In his pursuit of emotional honesty Knott has borrowed from the speech habits of children and adolescents. His language is typically jagged, cramped, and unwashed. He flings four-letter words about with a schoolboy's gusto. At other times, especially in Becos, the reader seems to be eavesdropping on the mumbled fantasy life of a gifted child:

   at last comes total blindness:
   touch-awkward I feel like an ogre, a clumsy giant
   tripping over some ruins,
   rubble of the town he's just smashed.
   Tower-cursing as I bang my knee. Or no:
   I'm tiny. I can see again! I see the giant walk off
   favoring his one leg…

The voice in these poems is intimate and poignant as it deals with issues of identity, such as sexual ambiguity, that the adult mind normally sweeps under the rugs of convention and style:

   I walk
   On human stilts.
   To my right lower leg a man is locked rigid
   To the left a woman, lifelessly strapped.

Language in this transitional world is still a somewhat mysterious and plastic thing of unknown powers and uncertain properties. If part of Knott's enterprise has been to map out the contours and boundaries of the self, it has also been to uncover potentials in language that go beyond the conventions of accepted discourse, thus the solecisms, Joycean coinages, and resonant dyslexias that give his work its nervously energetic surface.

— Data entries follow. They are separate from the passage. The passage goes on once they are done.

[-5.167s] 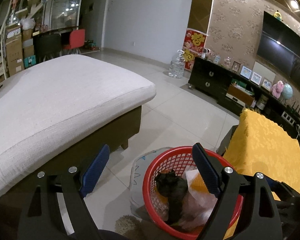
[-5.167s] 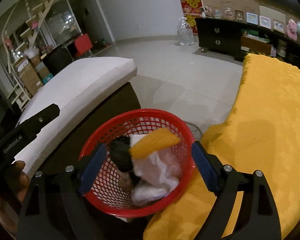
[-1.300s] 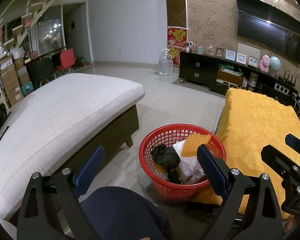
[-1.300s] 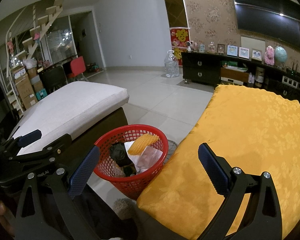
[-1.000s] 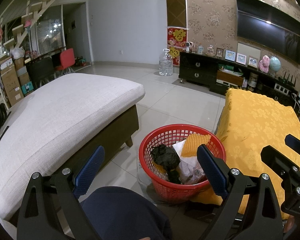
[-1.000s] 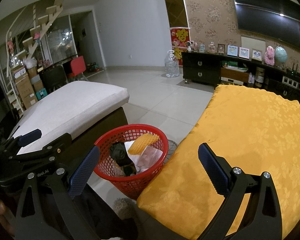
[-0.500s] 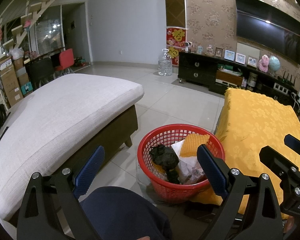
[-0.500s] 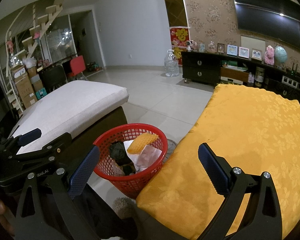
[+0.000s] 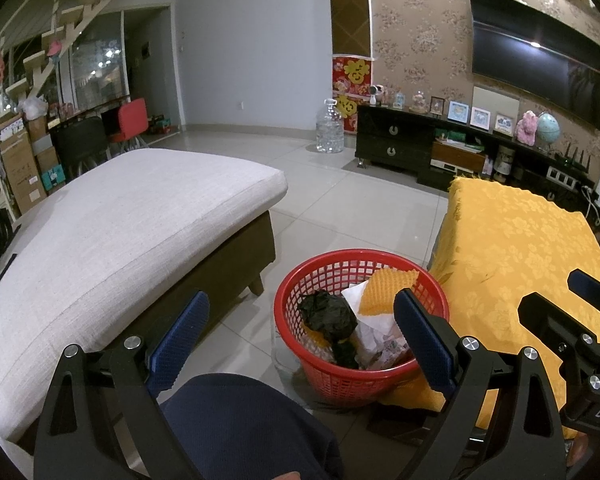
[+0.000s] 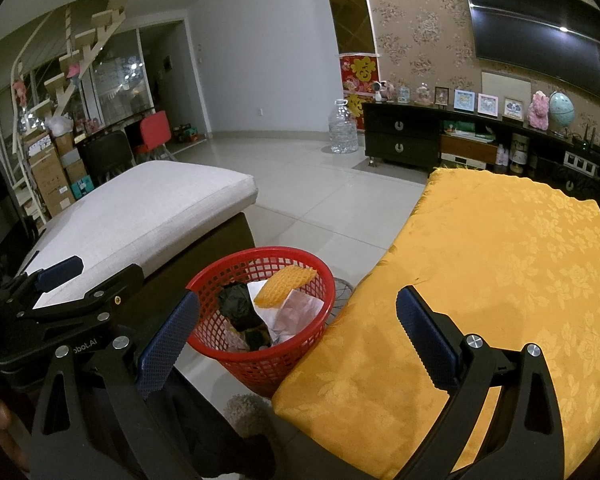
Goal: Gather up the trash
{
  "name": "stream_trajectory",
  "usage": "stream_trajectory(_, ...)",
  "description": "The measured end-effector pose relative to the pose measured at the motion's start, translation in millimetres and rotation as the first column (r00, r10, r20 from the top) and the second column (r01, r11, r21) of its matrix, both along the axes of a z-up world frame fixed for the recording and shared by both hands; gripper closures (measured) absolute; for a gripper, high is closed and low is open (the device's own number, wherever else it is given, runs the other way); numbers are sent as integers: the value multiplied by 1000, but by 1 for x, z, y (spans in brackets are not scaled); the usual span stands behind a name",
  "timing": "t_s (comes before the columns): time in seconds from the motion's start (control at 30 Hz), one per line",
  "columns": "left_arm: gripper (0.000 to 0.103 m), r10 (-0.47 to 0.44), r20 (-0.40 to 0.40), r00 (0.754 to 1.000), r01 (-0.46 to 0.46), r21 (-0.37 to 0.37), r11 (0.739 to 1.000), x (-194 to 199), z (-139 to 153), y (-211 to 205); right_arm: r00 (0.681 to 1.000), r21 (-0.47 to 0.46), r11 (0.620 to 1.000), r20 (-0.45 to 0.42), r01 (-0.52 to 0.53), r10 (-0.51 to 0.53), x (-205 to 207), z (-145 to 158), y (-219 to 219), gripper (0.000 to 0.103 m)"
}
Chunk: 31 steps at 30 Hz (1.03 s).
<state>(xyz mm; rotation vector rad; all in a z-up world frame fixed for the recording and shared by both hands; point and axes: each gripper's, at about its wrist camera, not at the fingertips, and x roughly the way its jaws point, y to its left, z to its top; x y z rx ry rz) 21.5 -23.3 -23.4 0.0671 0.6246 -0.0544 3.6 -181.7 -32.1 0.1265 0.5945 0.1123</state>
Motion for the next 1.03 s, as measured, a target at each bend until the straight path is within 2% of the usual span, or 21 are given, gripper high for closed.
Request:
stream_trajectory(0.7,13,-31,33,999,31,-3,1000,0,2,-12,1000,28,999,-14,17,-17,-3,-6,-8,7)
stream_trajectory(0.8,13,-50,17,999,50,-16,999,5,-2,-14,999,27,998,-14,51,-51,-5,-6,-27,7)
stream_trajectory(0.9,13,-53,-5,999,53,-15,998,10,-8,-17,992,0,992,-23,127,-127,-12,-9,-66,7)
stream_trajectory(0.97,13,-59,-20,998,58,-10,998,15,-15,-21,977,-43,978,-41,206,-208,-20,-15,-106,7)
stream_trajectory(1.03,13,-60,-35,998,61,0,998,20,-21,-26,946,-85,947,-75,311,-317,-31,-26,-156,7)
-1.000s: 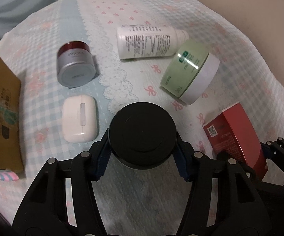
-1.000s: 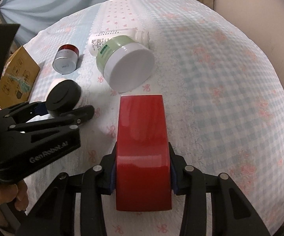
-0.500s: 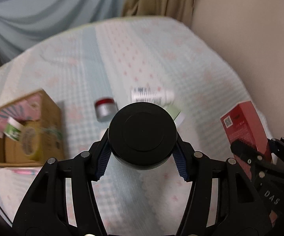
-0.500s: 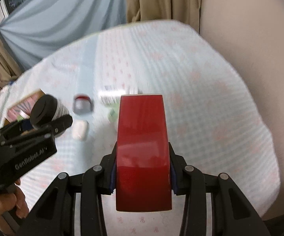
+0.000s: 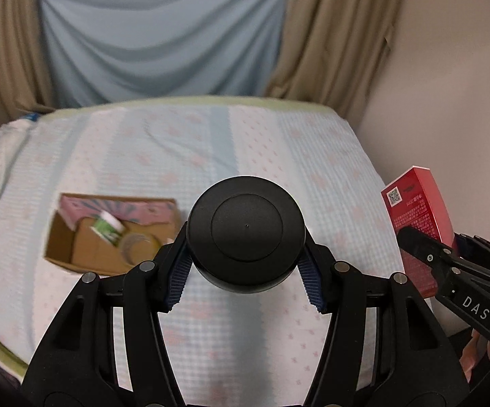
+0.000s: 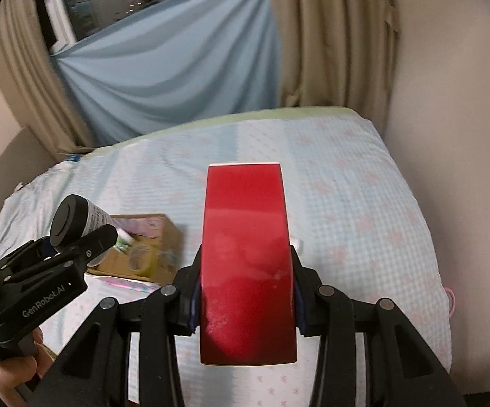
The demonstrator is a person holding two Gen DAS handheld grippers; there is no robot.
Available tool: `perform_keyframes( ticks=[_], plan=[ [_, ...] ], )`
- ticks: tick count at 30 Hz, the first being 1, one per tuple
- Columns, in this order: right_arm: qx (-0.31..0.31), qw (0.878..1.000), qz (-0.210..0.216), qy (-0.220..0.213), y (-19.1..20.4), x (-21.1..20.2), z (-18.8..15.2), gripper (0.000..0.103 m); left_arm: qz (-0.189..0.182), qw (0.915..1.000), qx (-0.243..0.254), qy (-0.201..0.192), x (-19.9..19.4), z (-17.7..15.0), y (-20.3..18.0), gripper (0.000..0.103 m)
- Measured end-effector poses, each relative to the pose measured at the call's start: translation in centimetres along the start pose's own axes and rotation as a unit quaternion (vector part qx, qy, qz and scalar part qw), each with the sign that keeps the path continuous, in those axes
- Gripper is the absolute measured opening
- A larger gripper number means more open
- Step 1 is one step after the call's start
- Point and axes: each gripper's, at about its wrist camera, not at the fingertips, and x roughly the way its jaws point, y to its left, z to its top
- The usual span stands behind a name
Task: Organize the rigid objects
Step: 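Carry the black-lidded jar and red box into the box and release both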
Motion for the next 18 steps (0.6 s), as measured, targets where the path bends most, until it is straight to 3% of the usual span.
perform_keyframes(
  ticks=[9, 18],
  plan=[
    [-0.02, 0.999, 0.033, -0.001, 10.8, 2.0, 2.3, 0.038, 0.017, 0.9996, -0.023, -0.006, -2.3, 2.2, 12.6, 0.053],
    [0.04, 0.997, 0.045, 0.043, 21.7, 9.1, 3.3, 0.038, 0.019, 0.9992, -0.01, 0.035, 0.6, 3.3, 26.6, 0.053]
  ],
)
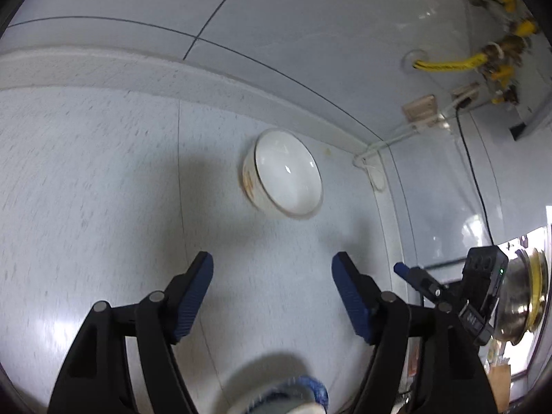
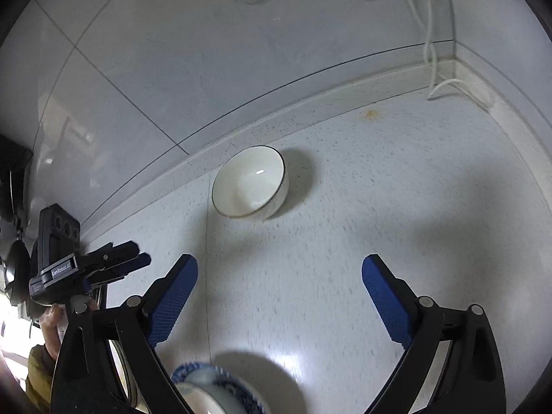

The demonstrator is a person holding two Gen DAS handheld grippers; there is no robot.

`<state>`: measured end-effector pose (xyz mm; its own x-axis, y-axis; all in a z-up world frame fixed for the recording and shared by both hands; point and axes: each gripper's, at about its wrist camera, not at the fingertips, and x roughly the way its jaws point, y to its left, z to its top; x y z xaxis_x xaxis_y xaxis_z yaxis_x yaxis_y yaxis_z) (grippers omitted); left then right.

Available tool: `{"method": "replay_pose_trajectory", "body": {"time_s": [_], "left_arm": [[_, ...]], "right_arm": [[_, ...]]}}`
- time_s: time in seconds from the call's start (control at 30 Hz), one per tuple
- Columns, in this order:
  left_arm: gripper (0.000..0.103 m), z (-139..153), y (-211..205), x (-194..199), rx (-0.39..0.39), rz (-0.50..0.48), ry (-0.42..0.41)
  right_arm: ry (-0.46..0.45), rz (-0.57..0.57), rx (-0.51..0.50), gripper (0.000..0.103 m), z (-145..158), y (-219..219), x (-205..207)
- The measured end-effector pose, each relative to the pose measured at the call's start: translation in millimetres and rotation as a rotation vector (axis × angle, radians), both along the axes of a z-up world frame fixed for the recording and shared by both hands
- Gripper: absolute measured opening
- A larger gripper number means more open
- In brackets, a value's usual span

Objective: Organize plates and bowls
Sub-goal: 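Close both grippers on the rim of the small white bowl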

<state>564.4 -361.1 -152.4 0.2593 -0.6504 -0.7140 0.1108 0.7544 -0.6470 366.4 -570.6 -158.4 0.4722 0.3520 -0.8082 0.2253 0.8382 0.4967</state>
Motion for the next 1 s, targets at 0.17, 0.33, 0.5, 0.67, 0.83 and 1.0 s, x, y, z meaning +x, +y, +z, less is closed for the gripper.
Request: {"method": "replay_pose_trajectory", "body": {"time_s": [0.17, 0.33, 0.5, 0.67, 0.83, 1.0], "left_arm": [[0.071, -29.9, -23.2, 53.9, 0.010, 0.032, 0.014], [0.069, -56.1, -43.6, 91.1, 0.045, 0.043, 0.036], [0.051, -84.1, -55.2, 101.7, 0.053, 0.023, 0.117], [0.021, -100.9, -69.8, 109.8, 0.068, -0.032, 0.157], [0.018, -105.4, -71.2, 111.2, 0.057, -0.008, 0.169], [0.018, -105.7, -74.6, 94.9, 0.033, -0.019, 0.218]], "right_arm": [[0.021, 0.032, 0.040, 0.094, -35.7, 11.7, 52.4], [0.057, 0.066, 0.054, 0.092, -67.9, 23.9, 88.8], [0.097, 0.093, 0.087, 0.062, -88.0, 32.4, 109.3], [0.137, 0.074, 0.104, 0.034, -104.7, 21.9, 119.1], [0.158, 0.032, 0.124, 0.018, -112.4, 12.4, 122.2], [0.186, 0.046, 0.087, 0.015, -108.0, 10.0, 112.4]]}}
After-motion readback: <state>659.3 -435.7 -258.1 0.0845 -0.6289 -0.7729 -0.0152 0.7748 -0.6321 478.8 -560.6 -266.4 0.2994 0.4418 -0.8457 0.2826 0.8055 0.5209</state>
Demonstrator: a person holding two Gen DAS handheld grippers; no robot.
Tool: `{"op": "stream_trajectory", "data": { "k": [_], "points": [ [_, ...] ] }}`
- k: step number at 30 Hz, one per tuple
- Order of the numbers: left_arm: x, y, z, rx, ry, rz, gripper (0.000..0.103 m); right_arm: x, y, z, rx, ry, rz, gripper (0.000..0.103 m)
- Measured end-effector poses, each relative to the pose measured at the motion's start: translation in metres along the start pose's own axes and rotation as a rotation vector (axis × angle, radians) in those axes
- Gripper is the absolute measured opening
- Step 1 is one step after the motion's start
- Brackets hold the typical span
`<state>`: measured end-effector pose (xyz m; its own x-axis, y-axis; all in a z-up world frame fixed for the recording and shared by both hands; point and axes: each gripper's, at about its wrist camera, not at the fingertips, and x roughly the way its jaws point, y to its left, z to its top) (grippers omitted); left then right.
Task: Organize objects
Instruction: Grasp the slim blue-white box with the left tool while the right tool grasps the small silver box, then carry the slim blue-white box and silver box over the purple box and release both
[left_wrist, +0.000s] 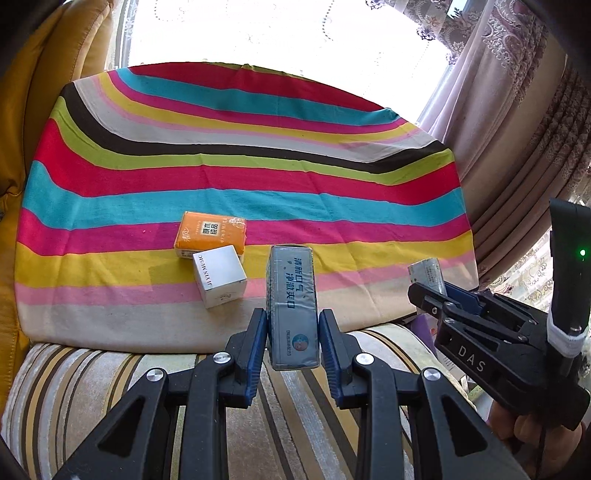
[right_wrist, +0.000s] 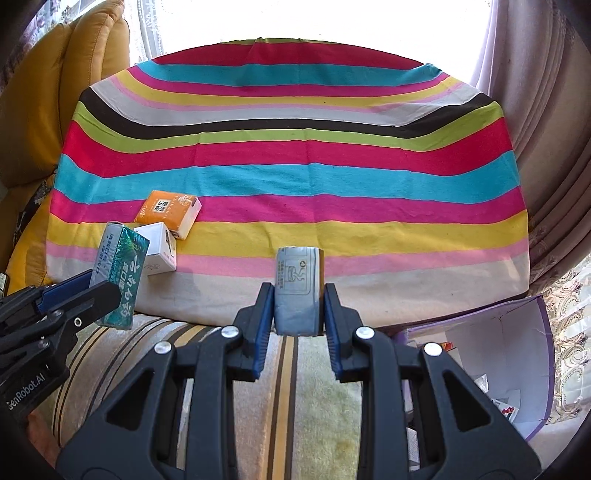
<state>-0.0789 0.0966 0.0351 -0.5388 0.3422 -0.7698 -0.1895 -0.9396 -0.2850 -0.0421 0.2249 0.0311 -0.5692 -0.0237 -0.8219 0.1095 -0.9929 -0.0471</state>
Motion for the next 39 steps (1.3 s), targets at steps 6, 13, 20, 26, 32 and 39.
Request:
{"op": "stream_trajectory", "data": {
  "k": [6,13,20,26,32,39],
  "points": [
    [-0.001,-0.028,-0.005,0.043,0.016,-0.034,0.03,-0.016,-0.028,-0.016,0.044,-0.013,-0.023,0.03],
    [0.003,-0.068,-0.014,0.109,0.043,-0.093,0.03,-0.033,-0.069,-0.036,0.098,-0.021,-0.093,0.03],
    [0.01,-0.11,-0.025,0.185,0.08,-0.172,0.03,-0.044,-0.103,-0.05,0.155,-0.025,-0.152,0.03],
    [0.015,-0.139,-0.03,0.24,0.099,-0.23,0.03,-0.053,-0.132,-0.062,0.196,-0.027,-0.232,0.03],
    [0.019,-0.164,-0.036,0.286,0.113,-0.276,0.03,-0.058,-0.159,-0.072,0.236,-0.024,-0.292,0.03],
    [0.02,-0.19,-0.041,0.341,0.119,-0.33,0.031,-0.065,-0.188,-0.08,0.283,-0.029,-0.34,0.03]
  ]
}}
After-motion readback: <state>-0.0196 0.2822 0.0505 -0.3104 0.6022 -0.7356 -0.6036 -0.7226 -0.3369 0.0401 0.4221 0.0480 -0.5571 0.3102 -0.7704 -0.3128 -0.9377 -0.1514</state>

At the same time, because of the crucial role language plays in his tentative definitions of self, Knott is constantly aware—and makes his reader aware—of the slipperiness of his medium, the self-deception it all too often countenances. In a poem from Becos he talks about

   the faith I live with, that
   custodying lip server [that] sticks
   me near any old name-niche,
   teeters me on
   every pedestal of mislabeled
   personae…

To counter the trickery of thought and language, Knott engages in an ongoing act of poetic revision, of "correcting misprints in the word 'I.'" This may occur in the body of the poem, as in "October," also from Becos:

                …hell, money is not a good
   example, it's not mechanic, I'm sorry. Damn.
   Back on the track:…

It also occurs more literally, from book to book, as he retitles, excerpts, and reconceives his poems.

For Knott the best insurance against the falsity of a set style is a poetry that is off balance, unbuttoned, with frequent sprung rhythms to keep readers on their toes: "I groan up, and walk, ouch, / soft-putty self-pity patched." Its very unpredictability—the sense of not knowing where one is going, where one will end up—is one of the immediate attractions of Knott's work. Other pleasures include his ever present if dark humor, that determination to "laugh it up, show pain a good time"; his fine ear for the vernacular—"Mrs. Knott was leanin over me / With this kind of eek-like look she / Was peeking at a freak or something …"; and his surprising, up-to-the-moment metaphors. Such effects tend to function in isolation rather than cumulatively, and even in his longer poems Knott is something of a miniaturist. Yet in Becos in particular there are poems conceived along more extended lines, including "The Closet," a poem about his mother's death, and "Mitts and Gloves," a meditation on baseball paraphernalia.

At a time of what seems increasing polarization in American poetry between those writing with an unqualified regard for the illusionist surface of language and those bent on the labored, ultimately retrogressive dismantling of language, Knott, by holding to his own path, may well have come upon a much needed middle ground.